Passionné et fin connaisseur de son sujet, Jean Harambat réussit un nouvel exercice de style dans son jardin anglais. Ce Cardenio perdu, plus de quatre siècles après sa création, lui a inspiré un récit trépidant, qui tient la distance malgré la richesse de son propos et les multiples rebondissements, et dont la fin habile rend grâce à son sujet. Unir, le temps d’une aventure, la force picaresque de Cervantès au souffle épique de Shakespeare pour en extraire une joyeuse sarabande, bravo ! En profiter pour dépeindre de nobles personnages défendant de nobles causes, bravissimo ! Et quand il parvient en plus à nous rendre ces deux intimidants géants si familiers et à mettre leur univers à la portée du lecteur, il n’est plus que d’applaudir en pensant, comme de nombreux spectateurs à l’issue des représentations d’œuvres du barde : it’s miraculous !
* : Cet auteur à la carrière exceptionnelle a d’ailleurs multiplié les collaborations, la plus prolifique avec Francis Beaumont (mort en 1616, décidément). Deux autres pièces ont été coécrites avec Shakespeare en 1613, Henry VIII et The Two Noble Kinsmen (“Les Deux Nobles Cousins“). Hélas pour lui, sa notoriété a beaucoup pâti de l’ombre gigantesque du barde William.
** : Pour tout savoir sur l’histoire de cette pièce disparue, on pourra consulter Roger Chartier, « Comment lire un texte qui n’existe pas ? Cardenio entre Cervantès et Shakespeare », Actes des congrès de la Société française Shakespeare, mis en ligne le 03 avril 2013, en cliquant ici. En voici les premières lignes : « Comment lire un texte qui n’existe pas, représenter une pièce dont le manuscrit s’est perdu et dont on ne sait pas avec certitude qui fut son véritable auteur ? C’est l’énigme que pose Cardenio – une pièce jouée en Angleterre pour la première fois en 1612 ou 1613 et attribuée quarante ans plus tard à Shakespeare (et Fletcher) ».

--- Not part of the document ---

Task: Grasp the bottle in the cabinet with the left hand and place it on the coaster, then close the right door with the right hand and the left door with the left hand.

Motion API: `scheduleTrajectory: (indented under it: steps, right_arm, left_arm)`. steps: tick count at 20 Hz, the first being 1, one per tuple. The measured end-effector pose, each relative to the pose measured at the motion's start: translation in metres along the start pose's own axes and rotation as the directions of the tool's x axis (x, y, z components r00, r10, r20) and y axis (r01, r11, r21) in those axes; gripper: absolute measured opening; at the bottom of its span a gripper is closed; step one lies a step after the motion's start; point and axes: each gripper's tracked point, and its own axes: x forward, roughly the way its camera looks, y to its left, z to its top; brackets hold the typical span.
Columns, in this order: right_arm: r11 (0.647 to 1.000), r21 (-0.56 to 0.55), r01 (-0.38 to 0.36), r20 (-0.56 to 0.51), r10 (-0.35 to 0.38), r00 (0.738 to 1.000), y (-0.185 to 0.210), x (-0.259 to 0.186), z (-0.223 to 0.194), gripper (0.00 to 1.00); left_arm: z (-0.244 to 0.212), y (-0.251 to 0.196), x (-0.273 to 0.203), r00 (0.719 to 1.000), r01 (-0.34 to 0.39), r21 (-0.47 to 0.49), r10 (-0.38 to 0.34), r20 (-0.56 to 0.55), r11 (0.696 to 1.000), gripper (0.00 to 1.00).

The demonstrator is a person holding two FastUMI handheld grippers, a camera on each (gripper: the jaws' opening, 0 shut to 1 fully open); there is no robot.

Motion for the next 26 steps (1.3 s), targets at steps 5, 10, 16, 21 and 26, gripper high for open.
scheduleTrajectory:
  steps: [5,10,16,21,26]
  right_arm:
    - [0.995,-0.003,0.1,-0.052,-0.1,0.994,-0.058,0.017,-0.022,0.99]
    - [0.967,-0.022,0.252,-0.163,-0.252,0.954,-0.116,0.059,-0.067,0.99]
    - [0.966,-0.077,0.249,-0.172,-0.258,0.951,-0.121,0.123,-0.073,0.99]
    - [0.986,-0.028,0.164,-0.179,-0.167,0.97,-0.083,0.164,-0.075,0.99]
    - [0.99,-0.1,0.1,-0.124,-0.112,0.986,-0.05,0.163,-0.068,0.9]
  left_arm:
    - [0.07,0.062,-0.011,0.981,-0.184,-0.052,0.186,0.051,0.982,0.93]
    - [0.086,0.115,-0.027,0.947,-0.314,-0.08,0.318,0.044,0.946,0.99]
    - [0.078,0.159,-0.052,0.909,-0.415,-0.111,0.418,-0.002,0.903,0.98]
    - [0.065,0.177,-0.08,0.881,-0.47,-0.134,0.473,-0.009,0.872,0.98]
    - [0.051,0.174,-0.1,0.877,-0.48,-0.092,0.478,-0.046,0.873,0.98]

*** : Les autres membres les plus éminentes et influentes sont les écrivaines Elizabeth Boyd et Mary Cowper. Le Shakespeare Ladies Club est surtout connu pour son soutien à l’installation d’une statue de Shakespeare dans le coin des poètes de l’abbaye de Westminster en 1741.
**** : Dans L’Histoire générale des Pirates, attribuée à un certain capitaine Charles Johnson et publiée à Londres en 1728, Libertalia est le nom d’une république fondée par des pirates au début du XVIIIe siècle au nord de Madagascar. Elle est devenue une sorte de mythe dont la devise (« Par Dieu et pour la Liberté ») revendique son programme abolitionniste. Elle n’est peut-être que l’invention de Daniel Defoe qui aurait simplement utilisé un pseudonyme et donc inventé toute cette histoire.
La Pièce manquante. Jean Harambat (scénario et dessin). Jean-Jacques Rouger (couleurs). Dargaud. 160 pages. 21,50 euros.